After the 2007 spin-off, the company initially traded as Tyco Electronics Ltd., still carrying the Tyco name despite no operational ties to the renamed Tyco International parent. In March 2011 the company rebranded as TE Connectivity, with TE standing for Tyco Electronics and the descriptor Connectivity emphasizing the company's strategic positioning around connector, sensor, and antenna products that enable connections in vehicles, factories, networks, and devices. The rebranding was accompanied by a new logo, a new New York Stock Exchange ticker change from TEL to TEL, and a significant marketing campaign aimed at customers and the investment community.

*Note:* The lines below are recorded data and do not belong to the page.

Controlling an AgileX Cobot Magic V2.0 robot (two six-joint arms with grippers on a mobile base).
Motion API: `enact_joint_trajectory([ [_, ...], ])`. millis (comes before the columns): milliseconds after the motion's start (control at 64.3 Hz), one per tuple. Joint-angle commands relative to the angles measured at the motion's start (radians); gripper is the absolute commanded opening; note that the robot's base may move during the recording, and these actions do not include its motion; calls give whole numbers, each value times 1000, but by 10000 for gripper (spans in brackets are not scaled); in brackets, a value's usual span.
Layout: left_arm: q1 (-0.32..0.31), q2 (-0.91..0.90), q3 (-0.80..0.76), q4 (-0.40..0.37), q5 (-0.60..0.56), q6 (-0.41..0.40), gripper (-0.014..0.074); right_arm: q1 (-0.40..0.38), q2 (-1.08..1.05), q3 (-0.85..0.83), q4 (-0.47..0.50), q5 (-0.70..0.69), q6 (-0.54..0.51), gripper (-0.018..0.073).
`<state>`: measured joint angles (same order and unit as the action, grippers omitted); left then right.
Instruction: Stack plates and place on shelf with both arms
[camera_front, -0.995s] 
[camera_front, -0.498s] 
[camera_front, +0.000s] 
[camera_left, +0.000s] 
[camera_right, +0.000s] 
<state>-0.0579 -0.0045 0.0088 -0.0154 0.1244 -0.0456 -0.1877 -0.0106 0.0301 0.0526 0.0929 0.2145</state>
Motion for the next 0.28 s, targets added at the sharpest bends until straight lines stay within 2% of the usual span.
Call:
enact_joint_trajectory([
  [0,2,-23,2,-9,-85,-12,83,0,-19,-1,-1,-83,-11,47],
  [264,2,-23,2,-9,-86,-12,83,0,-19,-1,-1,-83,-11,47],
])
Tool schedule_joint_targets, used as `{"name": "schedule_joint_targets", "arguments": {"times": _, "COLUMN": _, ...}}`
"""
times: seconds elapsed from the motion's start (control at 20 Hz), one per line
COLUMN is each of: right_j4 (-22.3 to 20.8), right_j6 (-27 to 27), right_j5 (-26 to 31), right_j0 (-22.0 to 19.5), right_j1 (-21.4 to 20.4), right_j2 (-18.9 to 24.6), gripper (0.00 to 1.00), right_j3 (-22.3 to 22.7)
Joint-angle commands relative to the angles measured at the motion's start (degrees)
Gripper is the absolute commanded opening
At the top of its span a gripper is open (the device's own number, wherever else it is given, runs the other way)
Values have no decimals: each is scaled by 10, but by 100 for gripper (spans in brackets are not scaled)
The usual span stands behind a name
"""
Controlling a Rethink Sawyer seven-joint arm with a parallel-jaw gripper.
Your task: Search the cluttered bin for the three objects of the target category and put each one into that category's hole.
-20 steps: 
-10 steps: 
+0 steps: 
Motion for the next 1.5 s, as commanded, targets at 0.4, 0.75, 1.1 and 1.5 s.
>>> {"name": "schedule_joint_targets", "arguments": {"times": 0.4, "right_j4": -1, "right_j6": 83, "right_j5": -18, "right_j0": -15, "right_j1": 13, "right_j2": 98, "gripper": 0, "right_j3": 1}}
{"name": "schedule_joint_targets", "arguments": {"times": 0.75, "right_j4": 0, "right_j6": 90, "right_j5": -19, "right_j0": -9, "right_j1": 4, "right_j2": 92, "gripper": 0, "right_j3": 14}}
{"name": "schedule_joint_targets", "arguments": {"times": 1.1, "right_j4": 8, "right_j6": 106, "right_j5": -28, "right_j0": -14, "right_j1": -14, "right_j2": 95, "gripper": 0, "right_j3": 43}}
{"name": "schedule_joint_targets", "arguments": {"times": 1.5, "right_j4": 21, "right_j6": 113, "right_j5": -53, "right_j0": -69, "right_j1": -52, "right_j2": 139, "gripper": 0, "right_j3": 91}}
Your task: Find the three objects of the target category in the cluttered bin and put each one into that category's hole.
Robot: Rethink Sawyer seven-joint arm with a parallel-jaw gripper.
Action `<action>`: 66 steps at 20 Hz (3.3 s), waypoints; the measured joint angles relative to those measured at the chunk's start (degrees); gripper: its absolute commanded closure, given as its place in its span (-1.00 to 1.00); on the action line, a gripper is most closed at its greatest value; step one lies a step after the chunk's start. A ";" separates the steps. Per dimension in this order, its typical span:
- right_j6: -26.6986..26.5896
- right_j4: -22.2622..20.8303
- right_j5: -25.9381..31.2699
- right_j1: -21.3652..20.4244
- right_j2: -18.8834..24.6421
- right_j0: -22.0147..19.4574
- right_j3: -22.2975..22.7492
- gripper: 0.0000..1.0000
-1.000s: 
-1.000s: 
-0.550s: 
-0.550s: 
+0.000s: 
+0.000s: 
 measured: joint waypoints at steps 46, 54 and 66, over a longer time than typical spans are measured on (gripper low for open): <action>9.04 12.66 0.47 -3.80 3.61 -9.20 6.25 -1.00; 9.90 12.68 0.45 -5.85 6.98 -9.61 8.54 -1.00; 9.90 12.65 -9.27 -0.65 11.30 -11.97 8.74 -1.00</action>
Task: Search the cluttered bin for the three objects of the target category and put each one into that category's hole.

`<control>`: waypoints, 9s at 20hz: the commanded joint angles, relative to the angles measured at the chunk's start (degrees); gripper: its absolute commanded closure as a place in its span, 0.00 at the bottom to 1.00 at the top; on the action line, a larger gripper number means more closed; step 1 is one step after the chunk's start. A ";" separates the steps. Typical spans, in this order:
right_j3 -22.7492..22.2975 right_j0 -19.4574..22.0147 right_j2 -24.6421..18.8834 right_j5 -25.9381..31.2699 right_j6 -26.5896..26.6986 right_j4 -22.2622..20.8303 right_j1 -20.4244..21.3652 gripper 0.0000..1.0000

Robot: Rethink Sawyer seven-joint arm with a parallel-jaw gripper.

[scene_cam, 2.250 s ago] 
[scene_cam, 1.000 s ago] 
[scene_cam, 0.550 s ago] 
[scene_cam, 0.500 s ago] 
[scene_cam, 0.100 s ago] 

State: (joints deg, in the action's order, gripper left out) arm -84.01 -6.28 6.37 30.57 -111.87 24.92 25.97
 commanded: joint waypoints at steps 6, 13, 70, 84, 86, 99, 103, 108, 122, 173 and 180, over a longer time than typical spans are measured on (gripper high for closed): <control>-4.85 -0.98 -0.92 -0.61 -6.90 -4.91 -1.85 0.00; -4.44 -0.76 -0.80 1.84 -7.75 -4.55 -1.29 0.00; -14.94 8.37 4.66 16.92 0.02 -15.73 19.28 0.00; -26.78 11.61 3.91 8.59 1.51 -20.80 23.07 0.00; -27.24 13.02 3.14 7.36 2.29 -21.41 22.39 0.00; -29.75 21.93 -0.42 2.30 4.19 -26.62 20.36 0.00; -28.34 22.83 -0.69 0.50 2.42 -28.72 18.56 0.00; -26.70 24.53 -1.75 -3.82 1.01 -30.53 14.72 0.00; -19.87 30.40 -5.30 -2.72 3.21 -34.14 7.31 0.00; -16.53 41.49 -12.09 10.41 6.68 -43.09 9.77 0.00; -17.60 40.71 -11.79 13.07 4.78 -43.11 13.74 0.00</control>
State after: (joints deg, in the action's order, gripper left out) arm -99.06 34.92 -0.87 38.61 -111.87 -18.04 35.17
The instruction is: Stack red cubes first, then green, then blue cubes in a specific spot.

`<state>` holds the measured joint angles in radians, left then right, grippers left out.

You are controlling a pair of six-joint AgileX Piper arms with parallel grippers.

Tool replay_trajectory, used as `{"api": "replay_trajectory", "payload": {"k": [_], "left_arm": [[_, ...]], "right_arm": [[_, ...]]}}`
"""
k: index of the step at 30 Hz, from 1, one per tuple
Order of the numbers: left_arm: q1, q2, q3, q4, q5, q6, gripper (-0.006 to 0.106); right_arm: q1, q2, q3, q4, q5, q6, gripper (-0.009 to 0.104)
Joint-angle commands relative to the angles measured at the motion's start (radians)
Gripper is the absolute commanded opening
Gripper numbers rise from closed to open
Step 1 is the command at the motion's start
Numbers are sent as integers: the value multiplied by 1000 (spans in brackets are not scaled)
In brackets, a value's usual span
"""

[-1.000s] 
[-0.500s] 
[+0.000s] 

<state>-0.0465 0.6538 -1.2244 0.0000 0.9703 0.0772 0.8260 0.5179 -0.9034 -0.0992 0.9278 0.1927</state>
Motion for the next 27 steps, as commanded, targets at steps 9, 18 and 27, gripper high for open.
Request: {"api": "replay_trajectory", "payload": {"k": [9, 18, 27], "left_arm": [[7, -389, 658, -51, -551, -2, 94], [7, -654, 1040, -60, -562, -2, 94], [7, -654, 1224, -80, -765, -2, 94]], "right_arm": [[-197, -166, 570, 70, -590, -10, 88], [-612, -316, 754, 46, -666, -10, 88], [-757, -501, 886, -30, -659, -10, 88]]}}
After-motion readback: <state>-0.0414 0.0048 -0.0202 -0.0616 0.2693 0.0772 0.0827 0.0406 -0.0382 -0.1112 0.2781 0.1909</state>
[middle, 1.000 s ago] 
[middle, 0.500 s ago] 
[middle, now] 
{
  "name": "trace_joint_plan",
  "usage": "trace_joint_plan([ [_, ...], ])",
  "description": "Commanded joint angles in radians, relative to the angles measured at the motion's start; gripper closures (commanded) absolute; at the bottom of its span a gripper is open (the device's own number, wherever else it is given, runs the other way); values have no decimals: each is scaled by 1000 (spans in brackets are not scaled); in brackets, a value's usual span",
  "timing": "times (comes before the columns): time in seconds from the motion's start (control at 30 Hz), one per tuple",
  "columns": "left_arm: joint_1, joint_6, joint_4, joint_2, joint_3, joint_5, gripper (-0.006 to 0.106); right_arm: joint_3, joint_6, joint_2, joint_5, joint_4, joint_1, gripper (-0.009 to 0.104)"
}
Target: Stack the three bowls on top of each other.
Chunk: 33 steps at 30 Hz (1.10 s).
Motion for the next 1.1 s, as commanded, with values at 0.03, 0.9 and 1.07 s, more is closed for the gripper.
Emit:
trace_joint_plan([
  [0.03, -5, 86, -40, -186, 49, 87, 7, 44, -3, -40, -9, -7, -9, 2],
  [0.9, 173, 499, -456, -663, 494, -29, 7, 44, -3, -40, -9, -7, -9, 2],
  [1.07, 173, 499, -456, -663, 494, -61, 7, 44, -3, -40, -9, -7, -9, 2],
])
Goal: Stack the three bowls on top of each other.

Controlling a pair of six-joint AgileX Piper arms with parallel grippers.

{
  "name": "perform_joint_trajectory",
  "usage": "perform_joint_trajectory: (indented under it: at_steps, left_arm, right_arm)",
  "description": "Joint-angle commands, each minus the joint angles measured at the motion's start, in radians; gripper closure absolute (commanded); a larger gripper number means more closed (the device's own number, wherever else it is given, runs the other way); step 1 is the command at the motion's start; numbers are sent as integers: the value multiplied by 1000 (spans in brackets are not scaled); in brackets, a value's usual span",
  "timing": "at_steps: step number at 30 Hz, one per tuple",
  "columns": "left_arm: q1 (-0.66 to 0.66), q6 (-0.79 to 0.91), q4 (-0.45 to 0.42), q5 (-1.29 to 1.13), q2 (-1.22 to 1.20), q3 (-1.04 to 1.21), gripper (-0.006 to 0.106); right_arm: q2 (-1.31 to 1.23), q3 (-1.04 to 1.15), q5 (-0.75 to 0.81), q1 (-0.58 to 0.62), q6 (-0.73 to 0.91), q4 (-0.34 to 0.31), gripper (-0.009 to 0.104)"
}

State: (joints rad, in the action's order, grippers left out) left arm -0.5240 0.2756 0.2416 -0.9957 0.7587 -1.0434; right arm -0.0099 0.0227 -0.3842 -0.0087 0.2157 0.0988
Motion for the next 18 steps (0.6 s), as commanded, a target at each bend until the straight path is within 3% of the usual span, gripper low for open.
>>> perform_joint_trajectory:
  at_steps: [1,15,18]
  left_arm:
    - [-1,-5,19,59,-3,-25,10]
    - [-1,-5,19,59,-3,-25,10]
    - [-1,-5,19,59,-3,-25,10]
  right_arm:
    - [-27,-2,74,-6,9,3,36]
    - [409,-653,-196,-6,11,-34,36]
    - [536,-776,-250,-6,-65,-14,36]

The rebrand coincided with a strategic refocusing under CEO Tom Lynch, who divested non-core businesses such as Tyco Submarine Systems in 2009, and pursued growth in automotive connectors, industrial connectivity, and sensors. Subsequent leadership under Terrence R. Curtin, who became CEO in March 2017, continued the focus on automotive, industrial, and communications connectivity. The company has consistently positioned itself as the world's largest pure-play connector and sensor maker, with around 60 percent of revenue from transportation and the balance split between industrial and communications.
TE Connectivity Ltd. is legally domiciled in Schaffhausen, Switzerland, where the company maintains its registered headquarters for tax and corporate-law purposes. Operationally, however, the company runs from multiple major hubs, with its primary executive offices, finance, and significant engineering presence in Berwyn, Pennsylvania, near the historic AMP base in Harrisburg. TE employs more than 85,000 people across roughly 50 countries, with major manufacturing and engineering sites in the United States, Germany, China, Switzerland, Spain, the Czech Republic, Mexico, Brazil, and India. The company operates more than 100 manufacturing facilities globally, with significant capacity in tooling and stamping, plating, plastic molding, and precision assembly. TE's customer base spans virtually every major automaker, industrial equipment supplier, communications-network operator, aerospace prime contractor, and medical-device firm. Revenue in fiscal 2024 was approximately $15.85 billion, reflecting reorganizations and acquisitions; in earlier years revenue was reported near $13.6 billion. Market capitalization is roughly $40 to $45 billion. The Swiss domicile and pure-play connector focus make TE one of the largest constituents of the S&P 500 electrical equipment subsector.